Rui, the self loser man

Rui cansou-se de esperar e saiu dali a correr. Estava de pé há mais de uma hora, assente nas pernas arqueadas que não ameaçavam ceder, e à dor lancinante nas costas veio juntar-se-lhe uma enxaqueca, como que a lembrá-lo que uma crise com inflamação da hérnia na região lombar, nem sequer era a pior coisa de que naquele momento se podia queixar.

Típico da estação do outono, o vento soprava em rajadas que faziam redemoinho, do género de fazer os troncos das árvores tremerem mas não de frio. A temperatura era amena e da vertente norte, de onde ele era proveniente, não se viam pessoas de agasalho vestido ou equipadas com anoraques como se receassem que ele atrás de si arrastasse a chuva.

De resto, o céu àquela hora, apresentava boas abertas, com escassas nuvens que, ainda que tivessem formas tão diversas como um cisne, não bastariam para desviar-lhe a atenção da missão que se aprestava para cumprir.

Como um militar na reforma, estava equipado com um daqueles coletes que têm muitos bolsos, polvilhado de nódoas à frente, como se fossem medalhas de mérito no peito de um general em exercício de funções. Por debaixo, vestia uma camisa aos quadrados, tão desajustada como seria desfilar num evento de moda dedicado à alta-costura, com as calças á boca-de-sino que trazia vestidas. Usava-as curtas, ao estilo dos anos setenta em Portugal, sinónimo de atraso que se reflete mais pelo modo de pensar da maioria das pessoas, do que propriamente pela maneira como elas se vestem.

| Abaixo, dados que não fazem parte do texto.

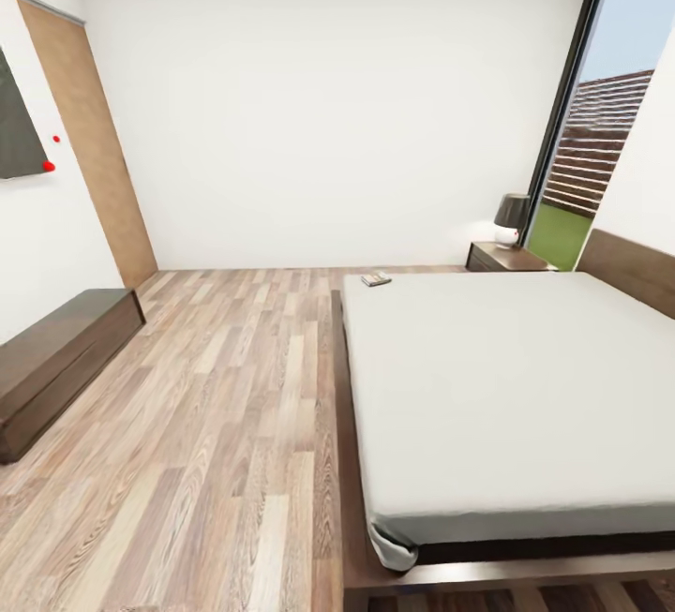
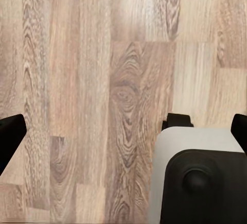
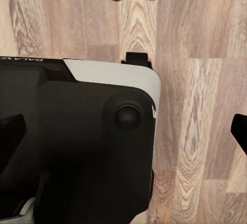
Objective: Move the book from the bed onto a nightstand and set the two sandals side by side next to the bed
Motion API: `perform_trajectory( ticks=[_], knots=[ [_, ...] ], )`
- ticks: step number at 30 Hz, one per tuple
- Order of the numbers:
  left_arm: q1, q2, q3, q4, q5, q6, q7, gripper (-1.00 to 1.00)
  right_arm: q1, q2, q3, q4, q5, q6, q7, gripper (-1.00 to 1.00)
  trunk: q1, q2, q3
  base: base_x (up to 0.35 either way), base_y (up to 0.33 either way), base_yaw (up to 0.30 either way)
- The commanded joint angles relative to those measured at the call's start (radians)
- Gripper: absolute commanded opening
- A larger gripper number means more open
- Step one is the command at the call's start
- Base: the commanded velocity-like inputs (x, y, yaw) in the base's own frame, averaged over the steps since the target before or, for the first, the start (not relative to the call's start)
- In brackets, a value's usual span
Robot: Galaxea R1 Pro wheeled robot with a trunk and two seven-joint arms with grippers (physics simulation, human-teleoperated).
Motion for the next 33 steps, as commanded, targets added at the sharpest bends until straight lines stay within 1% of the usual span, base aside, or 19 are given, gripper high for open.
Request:
perform_trajectory(
  ticks=[1,7,12,33],
  knots=[
    [-0.001,-0.001,-0.009,0.001,0.009,-0.003,0.002,1.0,-0.001,0.0,0.003,0.002,0.0,0.001,0.003,1.0,0.0,-0.001,-0.001,0.0,0.276,0.256],
    [-0.001,-0.002,-0.009,0.001,0.009,-0.003,0.002,1.0,-0.001,0.002,0.004,0.001,0.001,0.001,0.003,1.0,0.0,-0.001,-0.001,0.0,0.272,0.268],
    [-0.001,-0.003,-0.009,0.001,0.009,-0.004,0.002,1.0,-0.001,0.005,0.004,0.002,0.001,0.001,0.002,1.0,0.0,-0.001,-0.001,0.0,0.143,0.276],
    [-0.001,-0.003,-0.009,0.001,0.009,-0.006,0.002,1.0,-0.001,0.013,0.003,0.002,0.002,0.001,0.002,1.0,0.0,-0.001,-0.001,0.0,0.017,0.28]
  ],
)
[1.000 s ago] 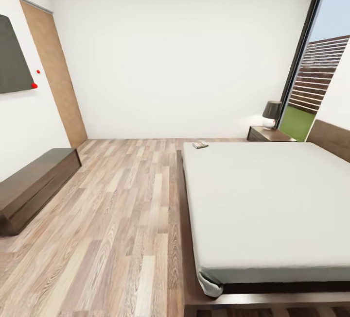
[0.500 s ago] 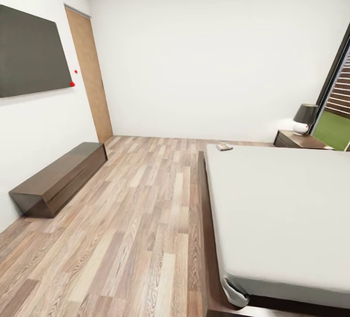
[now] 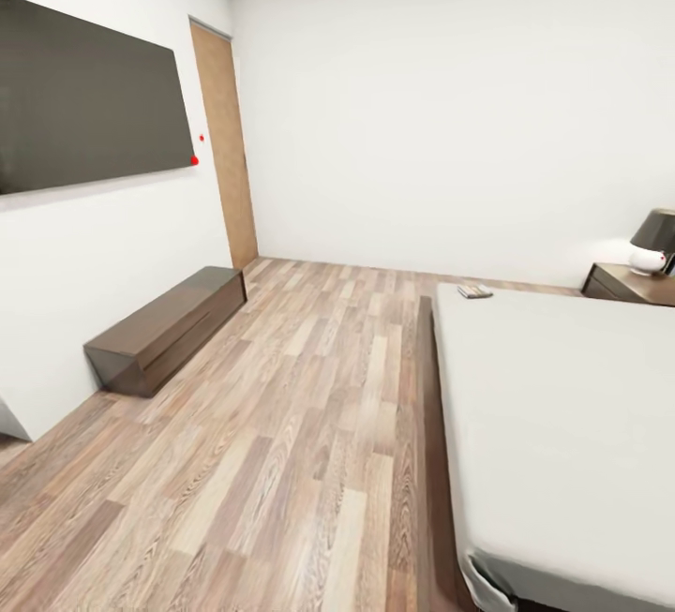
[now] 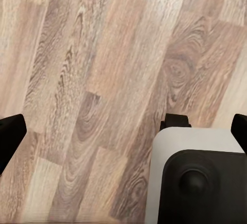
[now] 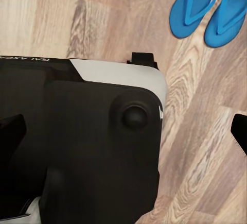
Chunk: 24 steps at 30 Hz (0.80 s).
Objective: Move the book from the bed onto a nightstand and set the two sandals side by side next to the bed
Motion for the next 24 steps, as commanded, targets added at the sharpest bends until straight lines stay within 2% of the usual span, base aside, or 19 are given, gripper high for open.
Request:
perform_trajectory(
  ticks=[1,8,16,24],
  knots=[
    [-0.001,0.0,-0.009,0.001,0.009,-0.003,0.003,1.0,-0.001,0.0,0.003,0.001,0.0,0.001,0.003,1.0,0.0,-0.001,-0.001,0.0,0.001,0.281],
    [-0.001,0.0,-0.01,0.001,0.009,-0.003,0.003,1.0,-0.001,0.0,0.003,0.001,0.002,0.001,0.003,1.0,0.0,-0.001,-0.001,0.035,0.037,0.281],
    [-0.001,0.0,-0.01,0.001,0.008,-0.002,0.002,1.0,-0.001,-0.001,0.003,0.001,0.002,0.001,0.003,1.0,0.0,-0.001,-0.001,0.179,0.169,0.274],
    [-0.001,0.0,-0.01,0.001,0.008,-0.002,0.003,1.0,-0.001,-0.002,0.003,0.0,0.001,0.001,0.003,1.0,0.0,-0.001,-0.002,0.24,0.219,0.113]
  ],
)
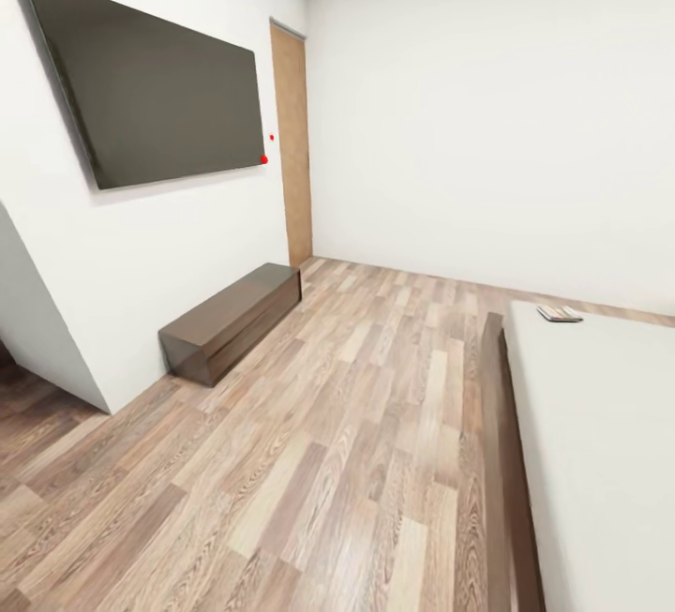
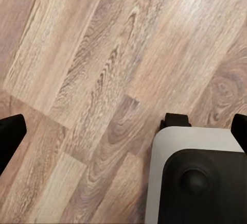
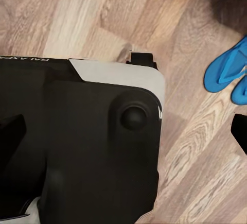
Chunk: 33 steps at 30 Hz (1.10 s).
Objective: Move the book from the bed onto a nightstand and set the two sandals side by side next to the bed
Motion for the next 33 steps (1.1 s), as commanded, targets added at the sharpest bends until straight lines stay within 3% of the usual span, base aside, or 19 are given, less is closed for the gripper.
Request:
perform_trajectory(
  ticks=[1,26,33],
  knots=[
    [-0.001,0.0,-0.009,0.001,0.009,-0.003,0.003,1.0,-0.001,0.0,0.003,0.001,0.0,0.001,0.003,1.0,0.001,-0.001,-0.001,0.254,0.226,0.034],
    [-0.001,0.0,-0.009,0.001,0.007,-0.004,0.001,1.0,-0.001,0.001,0.003,0.001,-0.002,0.001,0.004,1.0,0.001,-0.001,-0.001,0.28,0.179,0.006],
    [-0.001,0.0,-0.009,0.001,0.007,-0.004,0.0,1.0,-0.001,0.0,0.003,0.001,-0.004,0.0,0.004,1.0,0.001,-0.001,-0.001,0.303,0.137,-0.106]
  ],
)
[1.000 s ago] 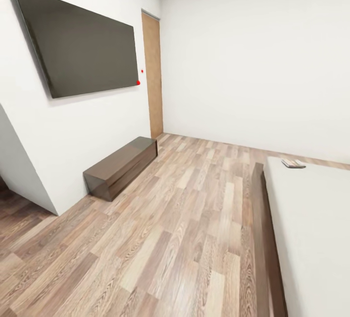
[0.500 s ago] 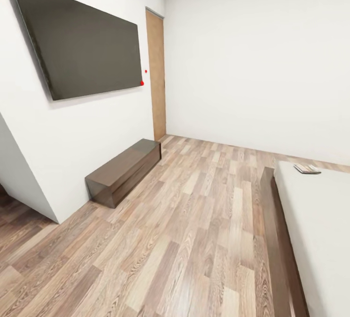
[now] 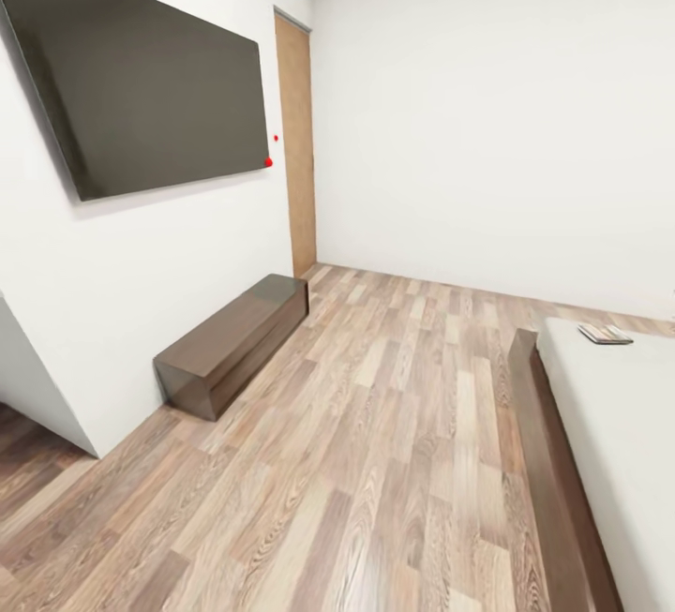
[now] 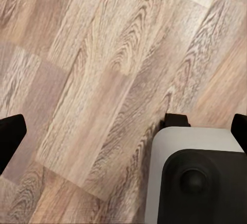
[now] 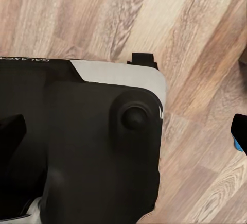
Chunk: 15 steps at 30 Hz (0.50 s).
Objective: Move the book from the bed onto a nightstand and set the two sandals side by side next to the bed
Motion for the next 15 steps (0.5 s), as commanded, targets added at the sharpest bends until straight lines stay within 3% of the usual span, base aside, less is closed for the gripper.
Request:
perform_trajectory(
  ticks=[1,15],
  knots=[
    [0.0,0.0,-0.009,0.0,0.009,-0.003,0.003,1.0,-0.001,0.0,0.003,0.002,0.0,0.001,0.003,1.0,0.001,-0.001,-0.001,0.306,0.136,-0.197],
    [0.0,0.0,-0.009,0.0,0.009,-0.004,0.003,1.0,0.015,-0.001,0.003,0.002,-0.002,0.001,0.003,1.0,0.001,-0.001,-0.001,0.309,0.136,-0.254]
  ],
)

Desmotiva-o terem-lhe, os colegas no escritório, sempre menosprezado as capacidades. Certamente as coisas nem sempre lhe saíam a contento dos superiores, mas Rui, que era muito competitivo esforçava-se por fazer melhor do que os outros, de maneira a que quem de si dissesse que trabalhava mal, estaria implicitamente a considerar que os colegas eram ainda piores.

Rui entrou numa rua que avançava numa direção oposta à casa onde vivia. A irmã, com quem partilhava um apartamento de duas assoalhadas, não reclamava a presença dele em casa. A seu ver, era perfeitamente dispensável a presença de uma pessoa que não servia para fazer companhia ao serão. Rui jantava em silêncio e depois trancava-se no quarto quase às escuras. Até de madrugada, ligado ao computador como se este fosse uma máquina de suporte essencial à vida, só saía para ir à casa de banho ou à cozinha buscar alguma peça de fruta para comer.

Diversas vezes, a irmã, de ouvido encostado à escuta, apercebia-se de sons estranhos vindos do portátil e surpreendia-o de voz baixa a responder a alguém num idioma estranho parecido com o dos países de leste, e que devia ter aprendido às escondidas com uma professora que não deixaria de repreendê-lo por causa do sotaque que era parecido com o árabe.

Por ter esperado tanto tempo à espera em vão, Rui estava visivelmente irritado. Naquele momento, que não lhe surgisse à frente a irmã, agastada por se ter ido deitar na véspera sem jantar! Furioso, estava capaz de desferir-lhe um golpe mortal que aprendera na Internet, nela ou em quem se atrevesse a barrar-lhe o caminho.

Foi a caminho de uma estação do Metro que àquela hora começava a ficar apunhada de gente. Estugou o passo e na escadaria de acesso passou rapidamente à frente de um grupo de turistas escandinavos que deviam ter continuado a pé, para não ficarem, de Lisboa, com a ideia errada de que a melhor maneira de conhecer a cidade não é percorrendo as suas praças, ruas e ruelas ao ar livre, desfrutando do sol.

Não ficaram a saber do que morreram dezenas de pessoas que estavam ao seu lado na estação, esperando uma carruagem que as transportasse a casa. Ficaram desfeitas com os estilhaços, mal despoletou as granadas trazidas nos bolsos do colete, que eram o disfarce ideal até para uma bomba de maiores dimensões que quisesse transportar sem levantar suspeitas.

Mas não foi preciso. A carga de dinamite que transportava, infelizmente daria para ter desfeito mais do dobro das vítimas e de toda a parte se ouviram pedidos de socorro que só tardaram a ser atendidos pela dificuldade de acesso das equipas de bombeiros que chegaram ao local.

Somente um casal de namorados escapou ileso. Quase sem ferimentos, são a prova de que sempre restarão sobreviventes e que por mais bombas que lancem, por maior que seja a destruição causada, jamais os falhados deste mundo vencerão, através do flagelo de inocentes, uma causa eternamente condenada ao fracasso!